Легонько зазвенел фарфор, и к доктору подошёл один из аватаров. Дедуля принял из заботливых рук биоробота чашку ароматного чая и какое-то время молча наслаждался напитком. Лукас терпеливо ждал и сам смаковал редкий дорогой виски. Наконец старик оторвался от чашки и открыл свой мутный глаз.

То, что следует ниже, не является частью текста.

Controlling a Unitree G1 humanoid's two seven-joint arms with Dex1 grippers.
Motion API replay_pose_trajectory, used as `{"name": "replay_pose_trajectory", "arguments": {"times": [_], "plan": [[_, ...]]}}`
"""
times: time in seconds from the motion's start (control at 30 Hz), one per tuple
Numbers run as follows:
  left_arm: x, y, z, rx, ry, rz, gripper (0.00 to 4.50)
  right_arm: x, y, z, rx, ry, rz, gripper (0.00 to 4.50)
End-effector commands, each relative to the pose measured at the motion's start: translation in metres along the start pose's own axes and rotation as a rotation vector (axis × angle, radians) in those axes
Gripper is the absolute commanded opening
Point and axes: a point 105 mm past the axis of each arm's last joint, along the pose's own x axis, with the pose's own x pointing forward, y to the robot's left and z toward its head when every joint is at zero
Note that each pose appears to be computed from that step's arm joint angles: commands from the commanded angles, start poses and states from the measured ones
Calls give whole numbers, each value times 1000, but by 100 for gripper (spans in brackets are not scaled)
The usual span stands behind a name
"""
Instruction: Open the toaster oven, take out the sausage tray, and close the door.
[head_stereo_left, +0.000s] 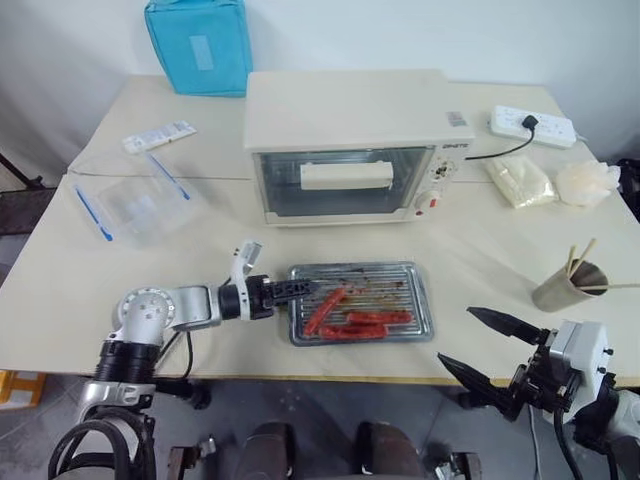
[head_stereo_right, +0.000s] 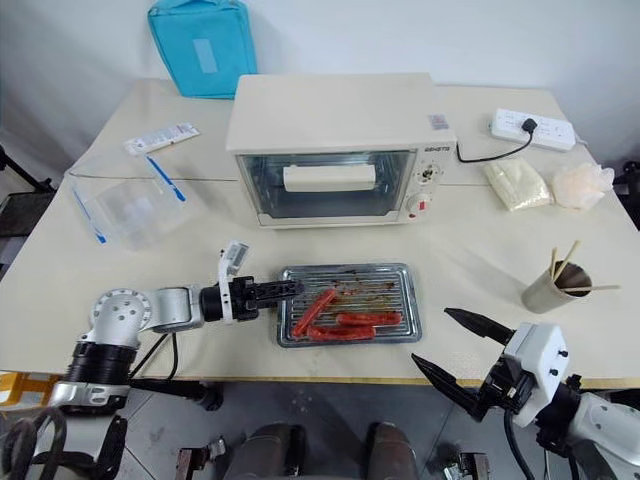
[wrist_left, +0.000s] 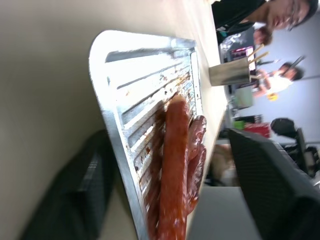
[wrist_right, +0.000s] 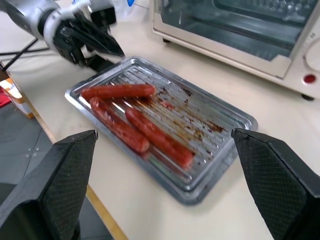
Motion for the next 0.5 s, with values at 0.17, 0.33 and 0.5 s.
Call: {"name": "replay_pose_trajectory", "arguments": {"times": [0.17,0.33,0.5], "plan": [[-72,12,30,444,-204,115,446,-12,-14,3,-37,16,17,450],[-131,9,19,974,-175,221,446,-12,-25,9,-59,13,70,450],[-143,9,5,1086,-137,198,446,-7,-34,11,-83,12,111,450]]}}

– Так вот, – продолжил доктор, – очень многие из нашего брата задумывались над одним вопросом. А какая же форма жизни во Вселенной могла возникнуть раньше всех? И если учесть то, что планеты сформировались намного позже, чем всё остальное, то ответ напрашивался сам.
– И какой?
– Ну, он, собственно, не отвечает на вышепоставленный вопрос. Кто его знает, что там во Вселенной первое разумное зародилось? Может, это была полевая форма жизни, а может, и плазменная. Но одно я знаю точно – биологические формы разума во Вселенной могли появиться в самую последнюю очередь, ибо в самую последнюю очередь появились условия для их возникновения.